Exercise goal
Here are some records; copy every line that holds the word "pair".

Segment Start: Given information

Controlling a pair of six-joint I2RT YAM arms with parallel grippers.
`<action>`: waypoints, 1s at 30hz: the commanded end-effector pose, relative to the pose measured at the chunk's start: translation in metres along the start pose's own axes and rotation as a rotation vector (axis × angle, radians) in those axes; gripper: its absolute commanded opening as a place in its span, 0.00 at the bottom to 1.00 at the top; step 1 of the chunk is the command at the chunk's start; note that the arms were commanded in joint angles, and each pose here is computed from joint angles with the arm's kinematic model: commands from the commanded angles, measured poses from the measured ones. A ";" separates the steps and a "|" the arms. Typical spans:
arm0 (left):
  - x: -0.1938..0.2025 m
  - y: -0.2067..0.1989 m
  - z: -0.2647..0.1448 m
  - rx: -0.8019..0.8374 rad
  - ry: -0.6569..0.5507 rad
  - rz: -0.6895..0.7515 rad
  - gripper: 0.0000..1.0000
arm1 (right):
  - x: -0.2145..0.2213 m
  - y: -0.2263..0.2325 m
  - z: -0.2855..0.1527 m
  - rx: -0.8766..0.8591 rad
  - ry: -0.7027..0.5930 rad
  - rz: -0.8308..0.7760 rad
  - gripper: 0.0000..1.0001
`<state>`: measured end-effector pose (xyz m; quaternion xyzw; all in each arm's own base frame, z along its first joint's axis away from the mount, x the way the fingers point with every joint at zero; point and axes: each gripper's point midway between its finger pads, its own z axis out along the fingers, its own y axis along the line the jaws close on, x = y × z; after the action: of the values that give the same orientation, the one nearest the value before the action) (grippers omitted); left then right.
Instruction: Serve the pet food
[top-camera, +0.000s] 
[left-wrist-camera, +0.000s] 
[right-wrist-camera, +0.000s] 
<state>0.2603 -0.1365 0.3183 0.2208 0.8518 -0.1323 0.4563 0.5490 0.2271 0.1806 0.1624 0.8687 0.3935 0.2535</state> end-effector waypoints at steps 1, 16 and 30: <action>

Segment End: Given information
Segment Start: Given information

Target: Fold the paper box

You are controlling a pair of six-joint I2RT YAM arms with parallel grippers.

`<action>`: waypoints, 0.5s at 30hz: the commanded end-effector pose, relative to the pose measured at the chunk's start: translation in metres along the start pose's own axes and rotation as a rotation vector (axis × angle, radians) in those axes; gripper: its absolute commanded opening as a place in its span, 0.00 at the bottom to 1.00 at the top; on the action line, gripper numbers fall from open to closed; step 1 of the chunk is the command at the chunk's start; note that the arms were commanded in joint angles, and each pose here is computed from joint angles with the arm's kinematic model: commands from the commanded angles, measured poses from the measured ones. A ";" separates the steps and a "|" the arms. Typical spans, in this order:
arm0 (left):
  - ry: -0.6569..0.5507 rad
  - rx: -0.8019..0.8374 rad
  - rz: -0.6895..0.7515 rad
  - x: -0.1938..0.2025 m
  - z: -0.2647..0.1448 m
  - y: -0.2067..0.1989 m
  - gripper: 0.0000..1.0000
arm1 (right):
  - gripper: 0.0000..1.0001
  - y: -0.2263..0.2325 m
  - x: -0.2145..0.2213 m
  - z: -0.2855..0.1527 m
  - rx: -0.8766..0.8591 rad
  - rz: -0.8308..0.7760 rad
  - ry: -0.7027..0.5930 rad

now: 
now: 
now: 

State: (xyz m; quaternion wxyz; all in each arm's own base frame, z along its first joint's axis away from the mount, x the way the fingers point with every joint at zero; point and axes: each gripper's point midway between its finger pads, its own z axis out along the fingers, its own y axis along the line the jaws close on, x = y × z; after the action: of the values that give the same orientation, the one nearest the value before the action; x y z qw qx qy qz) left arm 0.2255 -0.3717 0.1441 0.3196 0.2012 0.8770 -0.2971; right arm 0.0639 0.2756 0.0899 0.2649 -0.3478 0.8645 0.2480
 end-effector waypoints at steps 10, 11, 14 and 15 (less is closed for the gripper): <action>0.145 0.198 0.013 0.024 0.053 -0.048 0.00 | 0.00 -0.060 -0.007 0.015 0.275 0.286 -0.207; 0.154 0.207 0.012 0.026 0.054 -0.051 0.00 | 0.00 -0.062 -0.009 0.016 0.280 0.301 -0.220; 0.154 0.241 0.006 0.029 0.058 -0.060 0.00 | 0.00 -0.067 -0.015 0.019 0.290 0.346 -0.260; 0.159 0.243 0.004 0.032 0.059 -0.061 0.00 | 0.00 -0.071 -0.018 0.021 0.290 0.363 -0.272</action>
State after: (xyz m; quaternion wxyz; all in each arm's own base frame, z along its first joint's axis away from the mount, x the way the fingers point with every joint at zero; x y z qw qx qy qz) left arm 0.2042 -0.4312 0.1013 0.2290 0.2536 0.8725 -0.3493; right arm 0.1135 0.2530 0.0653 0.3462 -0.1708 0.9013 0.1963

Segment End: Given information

Response
Controlling a pair of six-joint I2RT YAM arms with parallel grippers.
You are controlling a pair of six-joint I2RT YAM arms with parallel grippers.

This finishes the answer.